## REQUIRED WORK
The records need to be set down again exactly as they appear.

## Data records
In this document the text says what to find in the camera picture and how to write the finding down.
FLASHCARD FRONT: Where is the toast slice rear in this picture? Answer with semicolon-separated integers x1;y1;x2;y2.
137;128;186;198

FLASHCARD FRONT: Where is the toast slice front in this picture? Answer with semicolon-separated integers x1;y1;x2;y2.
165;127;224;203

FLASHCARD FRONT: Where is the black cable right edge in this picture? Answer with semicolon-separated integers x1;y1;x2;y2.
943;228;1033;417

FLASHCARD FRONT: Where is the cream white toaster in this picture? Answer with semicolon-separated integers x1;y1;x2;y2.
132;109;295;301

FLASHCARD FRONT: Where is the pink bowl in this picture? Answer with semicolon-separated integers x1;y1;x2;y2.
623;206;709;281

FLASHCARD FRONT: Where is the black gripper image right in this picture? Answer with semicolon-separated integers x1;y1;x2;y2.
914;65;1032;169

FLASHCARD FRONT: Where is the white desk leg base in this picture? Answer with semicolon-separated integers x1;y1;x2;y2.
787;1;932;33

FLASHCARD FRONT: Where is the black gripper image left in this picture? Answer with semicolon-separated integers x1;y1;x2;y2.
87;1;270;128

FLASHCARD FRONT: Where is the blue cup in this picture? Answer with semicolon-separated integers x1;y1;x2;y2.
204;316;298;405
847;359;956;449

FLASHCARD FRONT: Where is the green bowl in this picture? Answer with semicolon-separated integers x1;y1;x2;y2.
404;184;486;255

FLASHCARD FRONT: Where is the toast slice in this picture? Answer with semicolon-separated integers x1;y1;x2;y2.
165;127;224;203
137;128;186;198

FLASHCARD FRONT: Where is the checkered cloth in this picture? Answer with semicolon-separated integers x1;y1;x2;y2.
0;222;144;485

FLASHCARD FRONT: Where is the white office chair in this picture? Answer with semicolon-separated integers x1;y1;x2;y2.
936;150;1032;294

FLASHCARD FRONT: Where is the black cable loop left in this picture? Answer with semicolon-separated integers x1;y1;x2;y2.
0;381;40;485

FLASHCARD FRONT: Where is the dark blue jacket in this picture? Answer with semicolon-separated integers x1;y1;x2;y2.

## RESULT FOR THIS EXERCISE
In this document the text says what to find in the camera picture and how to write the finding down.
FLASHCARD FRONT: Where is the toast slice rear in this picture? Answer with semicolon-separated integers x1;y1;x2;y2.
137;128;186;198

FLASHCARD FRONT: Where is the toast slice front in this picture? Answer with semicolon-separated integers x1;y1;x2;y2.
165;127;224;203

FLASHCARD FRONT: Where is the black cable right edge in this picture? Answer with semicolon-separated integers x1;y1;x2;y2.
943;228;1033;417

FLASHCARD FRONT: Where is the cream white toaster in this picture? Answer with semicolon-separated integers x1;y1;x2;y2.
132;109;295;301

FLASHCARD FRONT: Where is the pink bowl in this picture? Answer with semicolon-separated integers x1;y1;x2;y2.
623;206;709;281

FLASHCARD FRONT: Where is the black gripper image right in this picture? Answer with semicolon-separated integers x1;y1;x2;y2.
914;65;1032;169

FLASHCARD FRONT: Where is the white desk leg base in this picture? Answer with semicolon-separated integers x1;y1;x2;y2.
787;1;932;33

FLASHCARD FRONT: Where is the black gripper image left in this picture? Answer with semicolon-separated integers x1;y1;x2;y2.
87;1;270;128

FLASHCARD FRONT: Where is the blue cup in this picture? Answer with semicolon-separated integers x1;y1;x2;y2.
204;316;298;405
847;359;956;449

FLASHCARD FRONT: Where is the green bowl in this picture? Answer with semicolon-separated integers x1;y1;x2;y2.
404;184;486;255

FLASHCARD FRONT: Where is the toast slice in this picture? Answer with semicolon-separated integers x1;y1;x2;y2.
165;127;224;203
137;128;186;198

FLASHCARD FRONT: Where is the checkered cloth in this picture? Answer with semicolon-separated integers x1;y1;x2;y2.
0;222;144;485

FLASHCARD FRONT: Where is the white office chair in this picture? Answer with semicolon-separated integers x1;y1;x2;y2.
936;150;1032;294

FLASHCARD FRONT: Where is the black cable loop left in this picture? Answer with semicolon-separated integers x1;y1;x2;y2.
0;381;40;485

FLASHCARD FRONT: Where is the dark blue jacket in this picture? Answer with semicolon-separated integers x1;y1;x2;y2.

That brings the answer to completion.